TASK STATEMENT
Report the number of lines in the data below where the string "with" shows up, and only that number.

SOURCE RECORDS
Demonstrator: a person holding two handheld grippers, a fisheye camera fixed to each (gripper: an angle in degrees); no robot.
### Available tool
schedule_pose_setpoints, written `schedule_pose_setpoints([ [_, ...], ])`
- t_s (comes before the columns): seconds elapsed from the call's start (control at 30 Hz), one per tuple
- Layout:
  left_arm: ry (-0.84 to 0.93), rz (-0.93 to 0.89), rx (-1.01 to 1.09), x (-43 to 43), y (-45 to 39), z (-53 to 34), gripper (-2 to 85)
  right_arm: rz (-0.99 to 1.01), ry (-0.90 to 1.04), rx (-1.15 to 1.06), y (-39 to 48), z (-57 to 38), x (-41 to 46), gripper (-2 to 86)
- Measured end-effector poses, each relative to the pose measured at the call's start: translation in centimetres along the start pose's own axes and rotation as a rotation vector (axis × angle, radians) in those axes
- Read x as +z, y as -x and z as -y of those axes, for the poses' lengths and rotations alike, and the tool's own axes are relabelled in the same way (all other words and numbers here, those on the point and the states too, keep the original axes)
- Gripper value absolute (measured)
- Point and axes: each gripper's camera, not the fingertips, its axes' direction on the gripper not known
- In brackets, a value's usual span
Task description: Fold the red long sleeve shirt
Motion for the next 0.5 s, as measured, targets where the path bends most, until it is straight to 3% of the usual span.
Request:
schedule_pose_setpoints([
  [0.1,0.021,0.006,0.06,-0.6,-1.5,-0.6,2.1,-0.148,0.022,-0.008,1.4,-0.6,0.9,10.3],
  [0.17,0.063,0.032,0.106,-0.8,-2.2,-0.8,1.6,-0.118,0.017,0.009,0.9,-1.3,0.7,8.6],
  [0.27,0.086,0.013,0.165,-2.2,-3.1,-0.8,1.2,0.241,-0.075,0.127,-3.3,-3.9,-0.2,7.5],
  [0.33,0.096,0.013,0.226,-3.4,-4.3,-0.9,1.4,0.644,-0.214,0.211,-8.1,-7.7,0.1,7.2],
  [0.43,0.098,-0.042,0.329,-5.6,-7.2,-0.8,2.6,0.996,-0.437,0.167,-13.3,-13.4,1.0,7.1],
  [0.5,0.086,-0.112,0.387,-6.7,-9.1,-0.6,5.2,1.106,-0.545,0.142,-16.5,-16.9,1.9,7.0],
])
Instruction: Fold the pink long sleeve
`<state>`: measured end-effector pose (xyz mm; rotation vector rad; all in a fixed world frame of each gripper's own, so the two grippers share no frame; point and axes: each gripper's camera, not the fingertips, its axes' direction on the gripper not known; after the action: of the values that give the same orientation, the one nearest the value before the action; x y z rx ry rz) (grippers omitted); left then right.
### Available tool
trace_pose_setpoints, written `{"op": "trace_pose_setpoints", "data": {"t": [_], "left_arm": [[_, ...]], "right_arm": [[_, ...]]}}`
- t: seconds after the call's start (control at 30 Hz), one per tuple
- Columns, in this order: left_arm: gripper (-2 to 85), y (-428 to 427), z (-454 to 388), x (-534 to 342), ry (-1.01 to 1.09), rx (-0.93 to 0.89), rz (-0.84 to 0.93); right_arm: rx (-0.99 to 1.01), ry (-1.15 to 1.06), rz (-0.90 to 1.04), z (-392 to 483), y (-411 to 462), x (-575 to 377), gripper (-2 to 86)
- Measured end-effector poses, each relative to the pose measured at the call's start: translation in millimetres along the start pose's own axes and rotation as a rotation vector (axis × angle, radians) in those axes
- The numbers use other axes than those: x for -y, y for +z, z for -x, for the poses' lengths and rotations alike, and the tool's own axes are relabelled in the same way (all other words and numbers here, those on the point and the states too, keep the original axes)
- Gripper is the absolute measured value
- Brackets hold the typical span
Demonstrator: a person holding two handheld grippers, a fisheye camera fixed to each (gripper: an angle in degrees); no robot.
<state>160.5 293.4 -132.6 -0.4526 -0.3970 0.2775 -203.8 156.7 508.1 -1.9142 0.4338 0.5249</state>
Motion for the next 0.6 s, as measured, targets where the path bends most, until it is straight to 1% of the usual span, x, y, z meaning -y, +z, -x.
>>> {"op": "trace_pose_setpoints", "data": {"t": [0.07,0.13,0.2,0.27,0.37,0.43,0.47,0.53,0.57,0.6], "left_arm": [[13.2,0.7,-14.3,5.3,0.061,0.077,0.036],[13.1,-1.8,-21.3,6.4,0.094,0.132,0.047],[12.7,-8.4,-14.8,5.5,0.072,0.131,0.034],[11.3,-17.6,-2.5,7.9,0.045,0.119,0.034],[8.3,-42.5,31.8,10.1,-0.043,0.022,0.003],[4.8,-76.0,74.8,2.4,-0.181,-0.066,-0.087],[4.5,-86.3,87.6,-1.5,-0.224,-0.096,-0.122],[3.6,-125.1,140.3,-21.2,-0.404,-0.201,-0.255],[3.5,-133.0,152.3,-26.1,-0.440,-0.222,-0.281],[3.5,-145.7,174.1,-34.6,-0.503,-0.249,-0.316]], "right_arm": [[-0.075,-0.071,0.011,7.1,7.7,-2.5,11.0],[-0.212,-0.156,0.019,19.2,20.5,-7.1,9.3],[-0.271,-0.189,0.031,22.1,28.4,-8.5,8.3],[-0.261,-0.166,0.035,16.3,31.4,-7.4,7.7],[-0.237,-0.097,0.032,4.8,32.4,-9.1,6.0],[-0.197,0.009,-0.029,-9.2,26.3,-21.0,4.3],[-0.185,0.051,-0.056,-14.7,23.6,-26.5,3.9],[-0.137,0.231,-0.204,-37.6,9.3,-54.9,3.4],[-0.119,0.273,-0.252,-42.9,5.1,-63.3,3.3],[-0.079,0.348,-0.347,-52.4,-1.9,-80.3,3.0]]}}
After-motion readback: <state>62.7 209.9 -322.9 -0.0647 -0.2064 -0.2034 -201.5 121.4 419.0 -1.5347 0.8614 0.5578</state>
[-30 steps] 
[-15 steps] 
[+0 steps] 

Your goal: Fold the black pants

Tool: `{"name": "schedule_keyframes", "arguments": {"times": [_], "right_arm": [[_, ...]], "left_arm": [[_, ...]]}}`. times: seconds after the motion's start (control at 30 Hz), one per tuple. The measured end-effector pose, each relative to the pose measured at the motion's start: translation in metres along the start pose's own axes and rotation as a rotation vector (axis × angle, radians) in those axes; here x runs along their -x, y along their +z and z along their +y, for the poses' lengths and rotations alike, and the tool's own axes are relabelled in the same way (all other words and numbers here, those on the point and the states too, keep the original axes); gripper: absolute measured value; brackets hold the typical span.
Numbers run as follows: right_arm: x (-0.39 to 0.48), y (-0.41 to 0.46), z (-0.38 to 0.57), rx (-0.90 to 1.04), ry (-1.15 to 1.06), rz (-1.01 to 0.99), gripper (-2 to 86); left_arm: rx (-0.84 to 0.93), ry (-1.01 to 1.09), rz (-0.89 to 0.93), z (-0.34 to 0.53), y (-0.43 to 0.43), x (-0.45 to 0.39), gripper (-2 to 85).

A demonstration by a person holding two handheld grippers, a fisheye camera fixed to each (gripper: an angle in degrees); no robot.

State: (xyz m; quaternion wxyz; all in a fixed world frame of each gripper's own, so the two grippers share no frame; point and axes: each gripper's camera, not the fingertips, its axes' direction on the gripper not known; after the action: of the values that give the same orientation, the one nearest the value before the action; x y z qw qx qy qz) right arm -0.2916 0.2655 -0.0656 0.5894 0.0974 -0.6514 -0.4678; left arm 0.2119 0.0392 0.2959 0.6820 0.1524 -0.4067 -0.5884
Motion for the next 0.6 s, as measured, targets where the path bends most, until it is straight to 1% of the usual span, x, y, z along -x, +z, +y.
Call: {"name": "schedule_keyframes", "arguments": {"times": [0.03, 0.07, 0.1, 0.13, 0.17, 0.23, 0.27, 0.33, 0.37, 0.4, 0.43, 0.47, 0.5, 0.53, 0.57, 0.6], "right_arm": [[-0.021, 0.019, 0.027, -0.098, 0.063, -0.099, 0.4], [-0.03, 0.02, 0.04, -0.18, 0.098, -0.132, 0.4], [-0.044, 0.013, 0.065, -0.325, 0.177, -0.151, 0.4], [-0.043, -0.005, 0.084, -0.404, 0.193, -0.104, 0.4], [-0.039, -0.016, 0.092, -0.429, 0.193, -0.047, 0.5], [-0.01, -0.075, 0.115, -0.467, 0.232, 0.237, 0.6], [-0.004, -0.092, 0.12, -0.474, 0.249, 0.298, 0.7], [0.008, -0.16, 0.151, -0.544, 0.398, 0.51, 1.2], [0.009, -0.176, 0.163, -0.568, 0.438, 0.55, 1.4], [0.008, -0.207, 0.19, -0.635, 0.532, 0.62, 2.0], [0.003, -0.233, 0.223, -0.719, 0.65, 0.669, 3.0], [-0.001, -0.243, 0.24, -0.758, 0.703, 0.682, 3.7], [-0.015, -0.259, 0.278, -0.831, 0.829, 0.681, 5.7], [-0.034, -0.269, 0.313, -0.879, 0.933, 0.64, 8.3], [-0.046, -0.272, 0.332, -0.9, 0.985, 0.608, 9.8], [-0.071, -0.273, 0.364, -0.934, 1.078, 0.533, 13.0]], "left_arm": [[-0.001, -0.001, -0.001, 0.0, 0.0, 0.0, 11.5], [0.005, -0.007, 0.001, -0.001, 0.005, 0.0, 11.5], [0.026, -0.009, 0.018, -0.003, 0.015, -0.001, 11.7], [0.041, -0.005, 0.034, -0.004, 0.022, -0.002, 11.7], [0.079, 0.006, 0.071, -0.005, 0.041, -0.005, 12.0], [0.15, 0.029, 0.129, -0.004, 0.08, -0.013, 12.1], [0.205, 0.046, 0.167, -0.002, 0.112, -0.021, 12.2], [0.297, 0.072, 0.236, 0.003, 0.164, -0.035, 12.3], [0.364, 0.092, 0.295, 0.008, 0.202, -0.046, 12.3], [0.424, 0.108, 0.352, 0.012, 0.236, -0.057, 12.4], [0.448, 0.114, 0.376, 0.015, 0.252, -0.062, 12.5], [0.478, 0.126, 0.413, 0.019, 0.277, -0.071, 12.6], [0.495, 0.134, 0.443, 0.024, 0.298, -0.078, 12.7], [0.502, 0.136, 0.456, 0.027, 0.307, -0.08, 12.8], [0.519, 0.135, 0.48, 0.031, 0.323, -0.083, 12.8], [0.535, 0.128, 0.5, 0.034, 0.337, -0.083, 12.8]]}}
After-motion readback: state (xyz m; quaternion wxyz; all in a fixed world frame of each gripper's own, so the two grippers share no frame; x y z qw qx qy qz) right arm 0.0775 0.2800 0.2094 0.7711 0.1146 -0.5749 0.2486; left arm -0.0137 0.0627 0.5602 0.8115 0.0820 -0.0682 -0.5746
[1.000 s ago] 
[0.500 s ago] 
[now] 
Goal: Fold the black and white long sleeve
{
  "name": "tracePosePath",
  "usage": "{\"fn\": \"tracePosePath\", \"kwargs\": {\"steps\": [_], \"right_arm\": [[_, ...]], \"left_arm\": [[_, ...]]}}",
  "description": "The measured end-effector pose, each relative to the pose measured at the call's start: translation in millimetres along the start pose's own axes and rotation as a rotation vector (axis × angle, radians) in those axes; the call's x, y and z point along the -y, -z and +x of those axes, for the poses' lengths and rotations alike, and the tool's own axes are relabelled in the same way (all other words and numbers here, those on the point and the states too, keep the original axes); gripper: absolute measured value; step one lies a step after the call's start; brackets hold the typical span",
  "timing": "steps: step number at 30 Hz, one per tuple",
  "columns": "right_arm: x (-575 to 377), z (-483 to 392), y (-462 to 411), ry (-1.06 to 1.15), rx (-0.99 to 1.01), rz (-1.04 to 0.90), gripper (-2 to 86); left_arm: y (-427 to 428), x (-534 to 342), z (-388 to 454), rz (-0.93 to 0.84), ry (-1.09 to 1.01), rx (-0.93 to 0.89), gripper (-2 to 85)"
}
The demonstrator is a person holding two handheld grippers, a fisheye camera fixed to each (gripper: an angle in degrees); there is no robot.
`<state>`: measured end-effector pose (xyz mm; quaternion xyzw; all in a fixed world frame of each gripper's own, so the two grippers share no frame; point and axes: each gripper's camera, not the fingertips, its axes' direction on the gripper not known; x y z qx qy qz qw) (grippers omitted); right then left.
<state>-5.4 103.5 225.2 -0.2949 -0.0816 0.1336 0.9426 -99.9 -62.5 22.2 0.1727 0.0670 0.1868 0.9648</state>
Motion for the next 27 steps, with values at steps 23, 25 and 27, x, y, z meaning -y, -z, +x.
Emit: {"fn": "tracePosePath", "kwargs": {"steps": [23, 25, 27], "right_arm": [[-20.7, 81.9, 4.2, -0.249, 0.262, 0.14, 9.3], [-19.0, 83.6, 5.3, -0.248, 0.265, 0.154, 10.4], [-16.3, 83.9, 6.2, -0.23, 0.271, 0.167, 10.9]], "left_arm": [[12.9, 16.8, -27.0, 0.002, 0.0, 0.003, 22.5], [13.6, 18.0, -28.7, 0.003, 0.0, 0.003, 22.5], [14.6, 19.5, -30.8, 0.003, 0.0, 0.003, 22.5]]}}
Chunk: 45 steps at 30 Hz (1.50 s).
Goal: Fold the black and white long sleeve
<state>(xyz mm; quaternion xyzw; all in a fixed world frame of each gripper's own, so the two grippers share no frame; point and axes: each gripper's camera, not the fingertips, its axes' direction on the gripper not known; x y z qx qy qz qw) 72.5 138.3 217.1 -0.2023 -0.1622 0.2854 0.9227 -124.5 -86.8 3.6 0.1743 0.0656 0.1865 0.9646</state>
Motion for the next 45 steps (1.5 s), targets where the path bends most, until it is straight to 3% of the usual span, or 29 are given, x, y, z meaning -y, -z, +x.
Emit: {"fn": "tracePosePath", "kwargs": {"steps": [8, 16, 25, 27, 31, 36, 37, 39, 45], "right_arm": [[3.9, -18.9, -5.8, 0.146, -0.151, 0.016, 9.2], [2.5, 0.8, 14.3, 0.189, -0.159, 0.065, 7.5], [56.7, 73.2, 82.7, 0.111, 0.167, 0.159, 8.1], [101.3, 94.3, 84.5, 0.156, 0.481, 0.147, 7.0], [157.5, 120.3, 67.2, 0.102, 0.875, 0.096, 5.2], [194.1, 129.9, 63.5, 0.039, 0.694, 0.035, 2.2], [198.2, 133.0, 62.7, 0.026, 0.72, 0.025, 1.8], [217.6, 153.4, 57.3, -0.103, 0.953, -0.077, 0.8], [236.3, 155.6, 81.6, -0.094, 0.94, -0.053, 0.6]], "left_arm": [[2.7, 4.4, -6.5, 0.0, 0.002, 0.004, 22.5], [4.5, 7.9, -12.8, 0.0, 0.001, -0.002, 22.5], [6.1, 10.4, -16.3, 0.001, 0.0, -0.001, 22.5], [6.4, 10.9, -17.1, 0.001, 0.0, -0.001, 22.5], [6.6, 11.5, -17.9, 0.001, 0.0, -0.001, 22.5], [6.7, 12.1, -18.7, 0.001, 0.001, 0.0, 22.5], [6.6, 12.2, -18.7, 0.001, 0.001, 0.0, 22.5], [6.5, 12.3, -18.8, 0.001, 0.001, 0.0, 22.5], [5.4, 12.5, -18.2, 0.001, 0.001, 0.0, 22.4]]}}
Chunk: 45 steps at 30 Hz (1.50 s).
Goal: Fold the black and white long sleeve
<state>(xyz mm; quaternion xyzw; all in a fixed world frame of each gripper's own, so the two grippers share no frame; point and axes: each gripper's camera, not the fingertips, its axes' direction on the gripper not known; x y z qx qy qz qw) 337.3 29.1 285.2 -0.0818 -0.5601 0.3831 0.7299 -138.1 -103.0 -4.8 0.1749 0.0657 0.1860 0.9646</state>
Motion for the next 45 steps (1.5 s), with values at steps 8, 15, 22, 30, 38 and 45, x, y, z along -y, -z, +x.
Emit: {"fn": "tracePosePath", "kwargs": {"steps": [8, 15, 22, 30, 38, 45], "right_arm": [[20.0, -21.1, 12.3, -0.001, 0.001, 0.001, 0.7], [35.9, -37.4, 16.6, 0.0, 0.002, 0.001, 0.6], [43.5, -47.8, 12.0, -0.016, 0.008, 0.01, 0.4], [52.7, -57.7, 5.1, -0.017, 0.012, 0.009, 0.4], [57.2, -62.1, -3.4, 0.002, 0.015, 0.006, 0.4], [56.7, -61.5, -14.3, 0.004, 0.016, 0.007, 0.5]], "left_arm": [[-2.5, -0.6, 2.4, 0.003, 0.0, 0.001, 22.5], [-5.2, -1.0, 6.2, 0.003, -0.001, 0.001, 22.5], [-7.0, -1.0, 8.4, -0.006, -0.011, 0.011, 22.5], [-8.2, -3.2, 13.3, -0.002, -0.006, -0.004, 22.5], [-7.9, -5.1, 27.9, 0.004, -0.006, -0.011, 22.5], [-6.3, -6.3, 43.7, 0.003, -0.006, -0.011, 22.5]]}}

OUTPUT OF THE EXERCISE
2